[WHAT YOU HAVE TO DO]: Two lines mark the range in the entries below: the one holding "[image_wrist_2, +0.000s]" and the one holding "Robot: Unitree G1". Set down those two and all lines between them, exactly.

[RECORDS PROVIDED]:
════════════════════
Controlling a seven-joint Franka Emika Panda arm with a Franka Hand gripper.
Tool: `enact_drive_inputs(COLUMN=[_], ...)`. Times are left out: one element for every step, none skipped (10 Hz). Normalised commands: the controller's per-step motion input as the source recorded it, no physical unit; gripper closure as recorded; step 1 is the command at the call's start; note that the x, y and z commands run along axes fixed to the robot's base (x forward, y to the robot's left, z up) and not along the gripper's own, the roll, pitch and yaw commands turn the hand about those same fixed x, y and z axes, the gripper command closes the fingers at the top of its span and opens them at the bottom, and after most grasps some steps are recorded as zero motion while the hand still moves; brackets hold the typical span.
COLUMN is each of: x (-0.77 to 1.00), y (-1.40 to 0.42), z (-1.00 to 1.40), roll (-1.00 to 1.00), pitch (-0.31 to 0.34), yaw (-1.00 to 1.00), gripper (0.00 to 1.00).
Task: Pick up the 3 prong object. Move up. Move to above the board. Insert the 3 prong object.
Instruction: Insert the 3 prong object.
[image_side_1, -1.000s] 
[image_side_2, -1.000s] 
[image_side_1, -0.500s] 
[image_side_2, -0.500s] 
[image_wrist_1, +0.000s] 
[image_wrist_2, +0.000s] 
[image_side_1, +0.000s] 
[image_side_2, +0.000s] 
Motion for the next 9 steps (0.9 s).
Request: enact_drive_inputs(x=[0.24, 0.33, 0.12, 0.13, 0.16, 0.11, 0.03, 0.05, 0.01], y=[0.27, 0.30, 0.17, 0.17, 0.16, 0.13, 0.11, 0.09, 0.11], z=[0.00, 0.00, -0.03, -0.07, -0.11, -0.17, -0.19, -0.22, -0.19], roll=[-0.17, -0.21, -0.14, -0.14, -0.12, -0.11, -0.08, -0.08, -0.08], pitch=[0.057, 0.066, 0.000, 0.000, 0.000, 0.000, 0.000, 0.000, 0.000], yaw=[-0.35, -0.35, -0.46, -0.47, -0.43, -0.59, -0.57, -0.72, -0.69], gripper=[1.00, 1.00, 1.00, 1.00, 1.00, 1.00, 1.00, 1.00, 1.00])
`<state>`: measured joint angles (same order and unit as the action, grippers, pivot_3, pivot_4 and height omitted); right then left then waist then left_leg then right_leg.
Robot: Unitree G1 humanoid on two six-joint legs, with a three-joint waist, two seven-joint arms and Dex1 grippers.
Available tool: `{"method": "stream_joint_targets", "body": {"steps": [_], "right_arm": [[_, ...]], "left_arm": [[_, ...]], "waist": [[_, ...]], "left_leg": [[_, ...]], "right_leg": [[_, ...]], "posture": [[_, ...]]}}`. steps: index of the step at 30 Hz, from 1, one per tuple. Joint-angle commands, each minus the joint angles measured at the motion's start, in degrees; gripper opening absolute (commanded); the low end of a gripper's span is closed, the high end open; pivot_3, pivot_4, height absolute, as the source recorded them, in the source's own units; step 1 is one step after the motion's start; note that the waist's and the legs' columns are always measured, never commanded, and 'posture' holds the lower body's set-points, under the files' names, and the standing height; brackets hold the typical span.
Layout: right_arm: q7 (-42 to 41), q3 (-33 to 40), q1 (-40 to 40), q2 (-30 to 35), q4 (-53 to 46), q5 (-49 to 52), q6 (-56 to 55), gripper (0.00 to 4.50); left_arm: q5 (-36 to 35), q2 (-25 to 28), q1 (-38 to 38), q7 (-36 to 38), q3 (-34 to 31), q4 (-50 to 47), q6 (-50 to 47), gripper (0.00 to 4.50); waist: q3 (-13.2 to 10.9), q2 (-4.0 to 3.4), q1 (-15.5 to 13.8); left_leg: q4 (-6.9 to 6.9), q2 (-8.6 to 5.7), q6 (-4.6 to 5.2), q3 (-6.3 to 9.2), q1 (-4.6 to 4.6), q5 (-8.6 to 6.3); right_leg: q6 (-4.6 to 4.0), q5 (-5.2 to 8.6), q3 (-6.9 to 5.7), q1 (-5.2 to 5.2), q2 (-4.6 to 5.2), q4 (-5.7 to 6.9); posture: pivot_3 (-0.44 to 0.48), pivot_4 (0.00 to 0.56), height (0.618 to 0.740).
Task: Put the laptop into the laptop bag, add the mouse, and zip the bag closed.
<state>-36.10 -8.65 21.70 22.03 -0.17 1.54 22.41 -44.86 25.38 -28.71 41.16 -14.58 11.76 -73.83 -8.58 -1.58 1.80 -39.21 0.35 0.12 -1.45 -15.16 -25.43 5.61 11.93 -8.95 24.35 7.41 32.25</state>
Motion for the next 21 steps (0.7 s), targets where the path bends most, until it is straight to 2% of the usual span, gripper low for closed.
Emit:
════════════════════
[EXERCISE RESULT]:
[image_wrist_2, +0.000s] 
[image_side_1, +0.000s] 
[image_side_2, +0.000s] 
Motion for the next 9 steps (0.9 s).
Request: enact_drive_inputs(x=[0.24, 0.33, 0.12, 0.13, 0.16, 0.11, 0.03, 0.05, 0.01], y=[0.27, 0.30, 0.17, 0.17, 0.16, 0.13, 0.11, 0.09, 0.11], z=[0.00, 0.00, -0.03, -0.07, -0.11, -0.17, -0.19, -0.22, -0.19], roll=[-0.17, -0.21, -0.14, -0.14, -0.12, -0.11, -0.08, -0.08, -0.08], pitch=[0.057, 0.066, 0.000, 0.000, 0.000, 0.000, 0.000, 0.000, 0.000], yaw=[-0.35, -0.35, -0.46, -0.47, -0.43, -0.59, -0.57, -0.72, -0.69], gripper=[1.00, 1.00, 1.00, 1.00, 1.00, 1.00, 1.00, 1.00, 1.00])
`<state>`: measured joint angles (same order and unit as the action, grippers, pivot_3, pivot_4 and height omitted); right then left then waist then left_leg then right_leg.
Robot: Unitree G1 humanoid on two six-joint legs, with a three-joint waist, two seven-joint arms and Dex1 grippers.

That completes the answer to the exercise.